**EXERCISE GOAL:** A word-for-word copy of the data is what's wanted; pictures stay out of it.

= = = =

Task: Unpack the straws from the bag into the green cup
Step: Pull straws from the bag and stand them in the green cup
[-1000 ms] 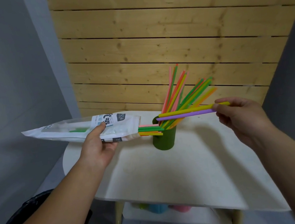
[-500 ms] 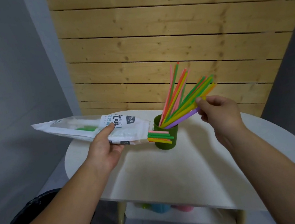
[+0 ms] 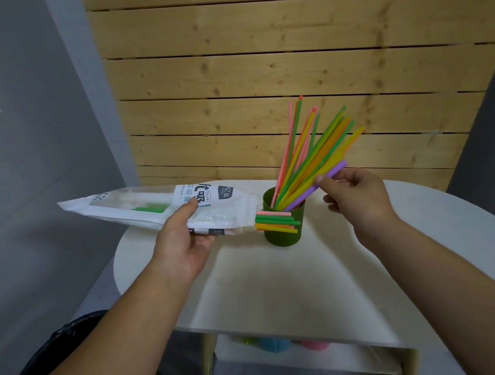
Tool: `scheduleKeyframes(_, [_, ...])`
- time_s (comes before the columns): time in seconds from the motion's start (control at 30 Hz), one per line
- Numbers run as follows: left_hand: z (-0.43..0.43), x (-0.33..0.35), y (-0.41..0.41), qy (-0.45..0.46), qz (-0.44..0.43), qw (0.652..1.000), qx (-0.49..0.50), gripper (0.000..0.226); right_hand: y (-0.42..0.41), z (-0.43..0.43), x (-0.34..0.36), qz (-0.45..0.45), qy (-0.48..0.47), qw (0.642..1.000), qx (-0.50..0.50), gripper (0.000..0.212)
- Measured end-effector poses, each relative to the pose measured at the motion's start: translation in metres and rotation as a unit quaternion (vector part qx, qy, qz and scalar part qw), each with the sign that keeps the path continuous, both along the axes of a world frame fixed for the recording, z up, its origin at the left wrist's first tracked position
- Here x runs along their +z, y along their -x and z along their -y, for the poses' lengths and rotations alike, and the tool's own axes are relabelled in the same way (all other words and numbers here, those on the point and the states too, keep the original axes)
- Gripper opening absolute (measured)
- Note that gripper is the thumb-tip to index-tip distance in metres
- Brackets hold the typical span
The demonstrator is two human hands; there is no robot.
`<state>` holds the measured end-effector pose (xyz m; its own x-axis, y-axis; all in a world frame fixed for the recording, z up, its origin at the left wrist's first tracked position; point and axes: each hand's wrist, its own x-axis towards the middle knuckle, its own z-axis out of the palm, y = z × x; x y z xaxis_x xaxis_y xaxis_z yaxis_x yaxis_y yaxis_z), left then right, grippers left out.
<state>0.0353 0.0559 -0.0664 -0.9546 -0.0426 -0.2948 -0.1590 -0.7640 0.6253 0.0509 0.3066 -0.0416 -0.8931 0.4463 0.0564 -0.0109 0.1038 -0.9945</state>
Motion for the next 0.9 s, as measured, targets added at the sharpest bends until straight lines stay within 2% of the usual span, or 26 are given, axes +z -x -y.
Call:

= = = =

**WRITTEN RESPONSE:**
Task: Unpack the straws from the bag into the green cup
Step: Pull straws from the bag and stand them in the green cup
[-1000 ms] 
[-500 ms] 
[+0 ms] 
Tool: `scheduleKeyframes(_, [_, ...])`
- time_s (comes before the columns): time in seconds from the motion's start (control at 30 Hz), one per line
- Numbers run as follows: left_hand: z (-0.43..0.43), x (-0.33..0.35), y (-0.41..0.41), qy (-0.45..0.46), qz (-0.44..0.43), qw (0.652..1.000), qx (-0.49..0.50), gripper (0.000..0.226); right_hand: y (-0.42..0.41), z (-0.43..0.43), x (-0.34..0.36), qz (-0.45..0.45), qy (-0.48..0.47), qw (0.642..1.000), qx (-0.50..0.50), gripper (0.000..0.212)
- Measured end-effector poses, each relative to the pose measured at the motion's start: translation in metres and rotation as a unit quaternion (vector part qx, qy, qz and scalar part qw), each with the sign that keeps the path continuous, both along the axes of a world frame fixed for the recording, z up, its origin at the left wrist's first tracked position
- Here x runs along their +z, y along their -x and z along their -y, for the poses' lengths and rotations alike, and the tool's own axes are relabelled in the same way (all other words and numbers here, those on the point and the states too, keep the original axes)
- Gripper opening absolute (measured)
- Note that gripper is the thumb-tip to index-tip distance in metres
- Brackets hold the typical span
The demonstrator is two human hands; there is no robot.
`<state>` holds the measured end-effector pose (xyz m; its own x-axis, y-axis; all in a world frame fixed for the recording, z up, its origin at the left wrist's first tracked position; point and axes: each hand's wrist, its own x-axis towards the middle knuckle, its own z-axis out of the palm, y = z × x; x y z xaxis_x xaxis_y xaxis_z yaxis_x yaxis_y yaxis_z), left then right, grippers left out.
<state>0.0353 0.0559 -0.0664 -0.9546 -0.0426 -0.2948 -0.1590 -0.7640 0.6253 0.0509 0.3066 -0.0416 -0.8931 0.4463 0.0564 -0.0109 0.1038 -0.9945</state>
Motion for the next 0.9 s, as measured, targets added at the sharpest bends until straight lines stay within 2% of the usual span, or 26 are given, axes +z -x -y.
Call:

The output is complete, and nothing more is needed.